Syntax: search source=<index-pattern> or source=<index-pattern>
curl -sk -u "$OPENSEARCH_USER:$OPENSEARCH_PASSWORD" \
-X POST "$OPENSEARCH_ENDPOINT/_plugins/_ppl" \
-H 'Content-Type: application/json' \
-d '{"query": "source=otel-v1-apm-span-* | head 10"}'
where
Filter results based on a condition.
Syntax: where <condition>
curl -sk -u "$OPENSEARCH_USER:$OPENSEARCH_PASSWORD" \
-X POST "$OPENSEARCH_ENDPOINT/_plugins/_ppl" \
-H 'Content-Type: application/json' \
-d '{"query": "source=otel-v1-apm-span-* | where `status.code` = 2 | head 10"}'
Supports: =, !=, <, >, <=, >=, AND, OR, NOT, LIKE, IN, BETWEEN, IS NULL, IS NOT NULL.
fields
Select specific fields to return.
Syntax: fields [+|-] <field-list>
Use + to include or - to exclude fields.
curl -sk -u "$OPENSEARCH_USER:$OPENSEARCH_PASSWORD" \
-X POST "$OPENSEARCH_ENDPOINT/_plugins/_ppl" \
-H 'Content-Type: application/json' \
-d '{"query": "source=otel-v1-apm-span-* | fields traceId, spanId, serviceName, durationInNanos | head 10"}'
stats
Aggregate data using statistical functions.
Syntax: stats <aggregation>... [by <field-list>]
curl -sk -u "$OPENSEARCH_USER:$OPENSEARCH_PASSWORD" \
-X POST "$OPENSEARCH_ENDPOINT/_plugins/_ppl" \
-H 'Content-Type: application/json' \
-d '{"query": "source=otel-v1-apm-span-* | stats count() as span_count, avg(durationInNanos) as avg_duration by serviceName"}'
Supports: count(), sum(), avg(), max(), min(), var_samp(), var_pop(), stddev_samp(), stddev_pop(), distinct_count(), percentile(), earliest(), latest(), list(), values(), first(), last().
sort
Order results by one or more fields.
Syntax: sort [+|-] <field> [, ...]
Use + for ascending (default), - for descending.
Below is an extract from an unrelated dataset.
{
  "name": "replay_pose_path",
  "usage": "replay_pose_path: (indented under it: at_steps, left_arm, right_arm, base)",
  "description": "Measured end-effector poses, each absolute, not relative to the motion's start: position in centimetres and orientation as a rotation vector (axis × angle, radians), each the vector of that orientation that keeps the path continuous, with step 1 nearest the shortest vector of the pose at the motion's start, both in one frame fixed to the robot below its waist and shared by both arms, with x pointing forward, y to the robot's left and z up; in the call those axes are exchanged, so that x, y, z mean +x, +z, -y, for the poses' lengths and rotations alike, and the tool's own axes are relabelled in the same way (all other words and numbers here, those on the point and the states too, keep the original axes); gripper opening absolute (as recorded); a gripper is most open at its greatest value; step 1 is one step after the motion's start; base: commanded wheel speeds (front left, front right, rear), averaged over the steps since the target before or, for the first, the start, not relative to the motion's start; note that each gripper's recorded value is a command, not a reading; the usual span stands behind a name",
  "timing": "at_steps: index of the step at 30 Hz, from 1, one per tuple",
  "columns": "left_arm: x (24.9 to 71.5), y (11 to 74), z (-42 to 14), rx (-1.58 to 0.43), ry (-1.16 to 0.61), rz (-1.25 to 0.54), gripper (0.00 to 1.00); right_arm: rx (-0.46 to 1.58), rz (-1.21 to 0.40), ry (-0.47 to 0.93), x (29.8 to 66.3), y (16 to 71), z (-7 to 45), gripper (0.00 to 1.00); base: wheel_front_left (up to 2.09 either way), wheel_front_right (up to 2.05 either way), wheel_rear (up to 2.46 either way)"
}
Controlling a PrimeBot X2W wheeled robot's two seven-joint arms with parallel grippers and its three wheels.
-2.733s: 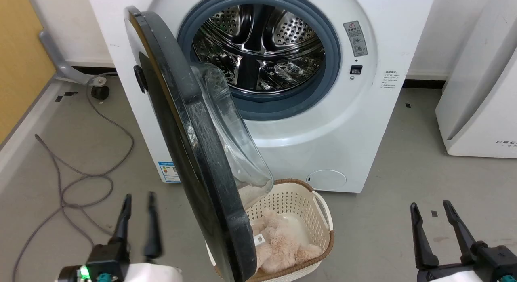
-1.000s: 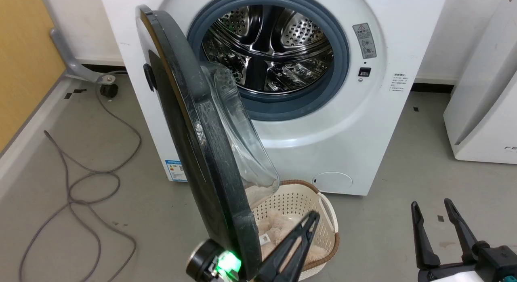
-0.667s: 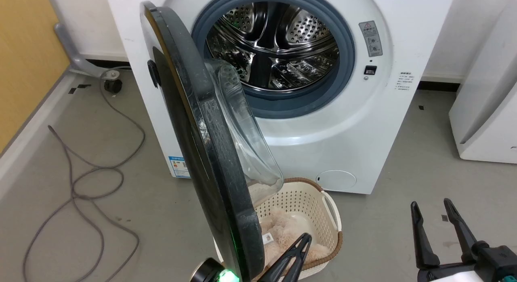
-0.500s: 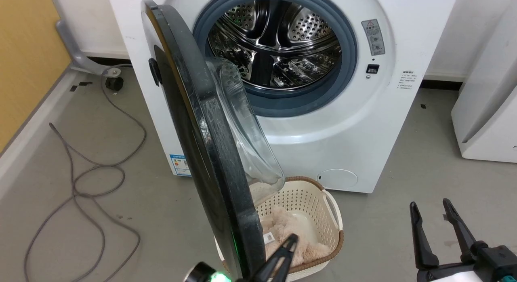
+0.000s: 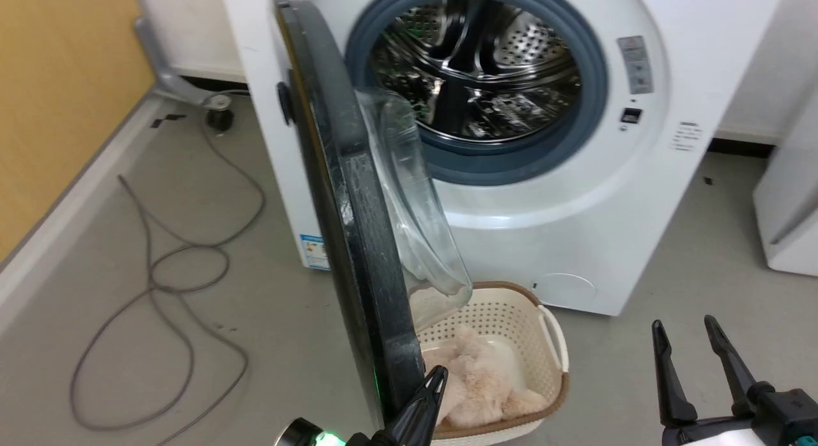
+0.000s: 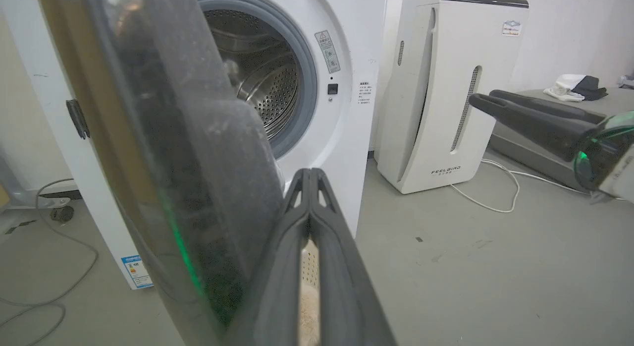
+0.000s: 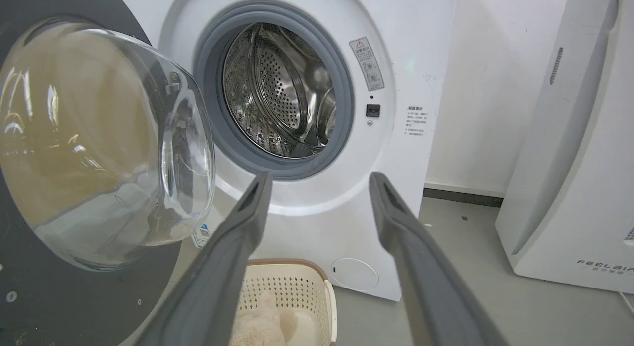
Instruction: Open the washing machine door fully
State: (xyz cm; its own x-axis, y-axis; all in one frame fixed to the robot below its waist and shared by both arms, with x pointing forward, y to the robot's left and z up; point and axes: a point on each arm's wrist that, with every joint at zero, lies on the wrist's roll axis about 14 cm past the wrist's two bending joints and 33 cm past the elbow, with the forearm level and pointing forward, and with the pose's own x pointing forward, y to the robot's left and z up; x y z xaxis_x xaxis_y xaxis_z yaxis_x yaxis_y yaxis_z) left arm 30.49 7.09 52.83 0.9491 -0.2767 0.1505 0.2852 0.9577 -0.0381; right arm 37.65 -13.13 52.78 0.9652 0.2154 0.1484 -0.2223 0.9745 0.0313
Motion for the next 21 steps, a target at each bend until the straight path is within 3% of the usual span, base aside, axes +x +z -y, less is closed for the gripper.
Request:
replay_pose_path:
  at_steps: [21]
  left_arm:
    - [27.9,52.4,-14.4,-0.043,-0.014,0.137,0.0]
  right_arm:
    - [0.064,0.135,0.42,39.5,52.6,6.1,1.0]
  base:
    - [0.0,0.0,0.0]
curl -sk -u "$OPENSEARCH_USER:$OPENSEARCH_PASSWORD" \
-X POST "$OPENSEARCH_ENDPOINT/_plugins/_ppl" \
-H 'Content-Type: application/json' \
-d '{"query": "source=otel-v1-apm-span-* | sort - durationInNanos | head 10"}'
head
Limit the number of results returned.
Syntax: head [N] (default N=10)
curl -sk -u "$OPENSEARCH_USER:$OPENSEARCH_PASSWORD" \
-X POST "$OPENSEARCH_ENDPOINT/_plugins/_ppl" \
-H 'Content-Type: application/json' \
-d '{"query": "source=otel-v1-apm-span-* | head 5"}'
eval
Compute new fields from expressions.
Syntax: eval <new-field> = <expression> [, ...]
curl -sk -u "$OPENSEARCH_USER:$OPENSEARCH_PASSWORD" \
-X POST "$OPENSEARCH_ENDPOINT/_plugins/_ppl" \
-H 'Content-Type: application/json' \
-d '{"query": "source=otel-v1-apm-span-* | eval duration_ms = durationInNanos / 1000000 | fields traceId, serviceName, duration_ms | sort - duration_ms | head 10"}'
dedup
Remove duplicate results based on field values.
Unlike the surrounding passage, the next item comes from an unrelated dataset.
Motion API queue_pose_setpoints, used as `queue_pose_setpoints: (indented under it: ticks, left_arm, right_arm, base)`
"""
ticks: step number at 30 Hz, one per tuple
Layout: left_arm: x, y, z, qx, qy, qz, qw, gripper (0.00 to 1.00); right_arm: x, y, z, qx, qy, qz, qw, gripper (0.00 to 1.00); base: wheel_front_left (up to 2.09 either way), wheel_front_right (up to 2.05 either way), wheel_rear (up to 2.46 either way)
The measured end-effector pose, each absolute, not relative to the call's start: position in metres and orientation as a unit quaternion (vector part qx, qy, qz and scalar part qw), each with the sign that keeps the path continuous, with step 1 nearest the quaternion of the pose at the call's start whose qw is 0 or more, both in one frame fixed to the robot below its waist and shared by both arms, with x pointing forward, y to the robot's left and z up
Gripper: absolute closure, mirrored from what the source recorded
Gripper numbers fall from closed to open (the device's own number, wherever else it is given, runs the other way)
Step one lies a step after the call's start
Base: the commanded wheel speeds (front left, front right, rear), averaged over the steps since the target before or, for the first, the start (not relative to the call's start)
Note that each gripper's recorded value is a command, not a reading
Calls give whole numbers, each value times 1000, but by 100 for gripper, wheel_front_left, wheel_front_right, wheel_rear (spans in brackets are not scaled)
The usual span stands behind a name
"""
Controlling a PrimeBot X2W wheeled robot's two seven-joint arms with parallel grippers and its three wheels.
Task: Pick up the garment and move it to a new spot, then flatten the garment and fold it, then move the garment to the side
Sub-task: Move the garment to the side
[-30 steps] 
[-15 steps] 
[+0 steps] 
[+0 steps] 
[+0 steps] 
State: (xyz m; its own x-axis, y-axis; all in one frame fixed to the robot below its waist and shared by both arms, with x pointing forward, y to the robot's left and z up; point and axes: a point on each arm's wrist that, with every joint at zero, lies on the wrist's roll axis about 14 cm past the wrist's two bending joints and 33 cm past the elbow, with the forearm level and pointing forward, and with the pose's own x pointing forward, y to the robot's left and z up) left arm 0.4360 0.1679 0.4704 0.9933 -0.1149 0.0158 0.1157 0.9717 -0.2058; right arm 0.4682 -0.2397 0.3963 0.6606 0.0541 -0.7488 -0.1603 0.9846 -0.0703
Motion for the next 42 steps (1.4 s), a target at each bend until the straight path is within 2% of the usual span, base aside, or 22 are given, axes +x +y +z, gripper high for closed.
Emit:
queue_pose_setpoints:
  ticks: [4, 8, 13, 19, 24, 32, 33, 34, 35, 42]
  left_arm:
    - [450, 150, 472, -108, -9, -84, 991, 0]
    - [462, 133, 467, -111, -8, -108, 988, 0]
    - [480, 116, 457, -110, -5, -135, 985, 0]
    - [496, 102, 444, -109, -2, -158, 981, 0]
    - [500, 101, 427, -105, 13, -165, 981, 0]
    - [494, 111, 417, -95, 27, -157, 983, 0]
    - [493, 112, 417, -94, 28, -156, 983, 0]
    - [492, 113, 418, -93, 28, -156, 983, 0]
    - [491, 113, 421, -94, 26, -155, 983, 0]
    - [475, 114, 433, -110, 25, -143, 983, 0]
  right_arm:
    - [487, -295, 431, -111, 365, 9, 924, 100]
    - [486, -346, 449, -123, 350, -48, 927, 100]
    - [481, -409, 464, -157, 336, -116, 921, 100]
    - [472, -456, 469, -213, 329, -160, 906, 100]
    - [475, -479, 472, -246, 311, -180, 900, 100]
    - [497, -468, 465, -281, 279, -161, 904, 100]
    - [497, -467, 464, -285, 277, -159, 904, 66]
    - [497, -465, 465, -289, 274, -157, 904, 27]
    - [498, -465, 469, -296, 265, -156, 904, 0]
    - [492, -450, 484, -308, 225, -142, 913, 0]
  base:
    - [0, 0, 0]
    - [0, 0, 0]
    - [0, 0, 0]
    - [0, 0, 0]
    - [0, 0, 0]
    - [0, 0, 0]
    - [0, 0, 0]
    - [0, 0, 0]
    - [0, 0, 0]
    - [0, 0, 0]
Syntax: dedup [N] <field-list> [keepempty=<bool>] [consecutive=<bool>]
Caveat:
dedupmay throw a ClassCastException on fields with mixed types (e.g., a field that contains both strings and numbers across documents). Ensure the dedup field has a consistent type.
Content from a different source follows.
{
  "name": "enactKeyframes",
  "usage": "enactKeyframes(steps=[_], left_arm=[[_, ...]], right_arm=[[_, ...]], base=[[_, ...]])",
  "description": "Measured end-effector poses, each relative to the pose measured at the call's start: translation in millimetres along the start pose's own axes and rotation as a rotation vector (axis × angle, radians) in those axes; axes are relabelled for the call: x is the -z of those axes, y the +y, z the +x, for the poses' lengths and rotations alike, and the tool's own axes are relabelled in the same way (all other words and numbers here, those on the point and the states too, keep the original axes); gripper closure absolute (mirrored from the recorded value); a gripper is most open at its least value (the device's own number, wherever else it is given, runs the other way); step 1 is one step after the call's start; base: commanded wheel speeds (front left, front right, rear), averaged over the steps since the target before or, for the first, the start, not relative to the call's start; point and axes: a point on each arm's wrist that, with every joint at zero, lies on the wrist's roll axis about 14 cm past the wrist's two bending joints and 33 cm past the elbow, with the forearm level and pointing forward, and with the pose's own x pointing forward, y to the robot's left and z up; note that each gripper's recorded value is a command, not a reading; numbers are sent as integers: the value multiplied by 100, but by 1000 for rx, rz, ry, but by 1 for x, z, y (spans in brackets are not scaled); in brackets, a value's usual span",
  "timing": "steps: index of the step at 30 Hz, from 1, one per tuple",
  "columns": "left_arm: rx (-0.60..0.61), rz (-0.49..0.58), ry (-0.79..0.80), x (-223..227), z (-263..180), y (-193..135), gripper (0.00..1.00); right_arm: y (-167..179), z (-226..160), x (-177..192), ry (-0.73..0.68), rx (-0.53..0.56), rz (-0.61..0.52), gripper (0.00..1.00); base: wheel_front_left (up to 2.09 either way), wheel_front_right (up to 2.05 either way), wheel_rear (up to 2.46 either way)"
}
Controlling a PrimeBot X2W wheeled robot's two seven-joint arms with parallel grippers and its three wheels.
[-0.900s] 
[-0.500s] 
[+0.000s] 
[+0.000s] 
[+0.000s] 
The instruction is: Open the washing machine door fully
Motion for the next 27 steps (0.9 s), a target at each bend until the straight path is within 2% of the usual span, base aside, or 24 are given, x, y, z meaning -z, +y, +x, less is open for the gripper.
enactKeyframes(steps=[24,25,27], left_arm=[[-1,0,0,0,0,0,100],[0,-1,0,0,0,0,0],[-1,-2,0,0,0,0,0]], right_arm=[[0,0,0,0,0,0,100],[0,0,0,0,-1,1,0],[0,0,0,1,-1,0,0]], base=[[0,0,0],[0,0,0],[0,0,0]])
curl -sk -u "$OPENSEARCH_USER:$OPENSEARCH_PASSWORD" \
-X POST "$OPENSEARCH_ENDPOINT/_plugins/_ppl" \
-H 'Content-Type: application/json' \
-d '{"query": "source=otel-v1-apm-span-* | dedup serviceName | fields serviceName"}'
rename
Rename one or more fields.
Syntax: rename <old-field> AS <new-field> [, ...]
curl -sk -u "$OPENSEARCH_USER:$OPENSEARCH_PASSWORD" \
-X POST "$OPENSEARCH_ENDPOINT/_plugins/_ppl" \
-H 'Content-Type: application/json' \
-d '{"query": "source=otel-v1-apm-span-* | rename serviceName as service, durationInNanos as duration | fields traceId, service, duration | head 10"}'
top
Find the most frequent values for a field.
Syntax: top [N] <field> [by <group-field>]
curl -sk -u "$OPENSEARCH_USER:$OPENSEARCH_PASSWORD" \
-X POST "$OPENSEARCH_ENDPOINT/_plugins/_ppl" \
-H 'Content-Type: application/json' \
-d '{"query": "source=otel-v1-apm-span-* | top 5 serviceName"}'
rare
Find the least frequent values for a field.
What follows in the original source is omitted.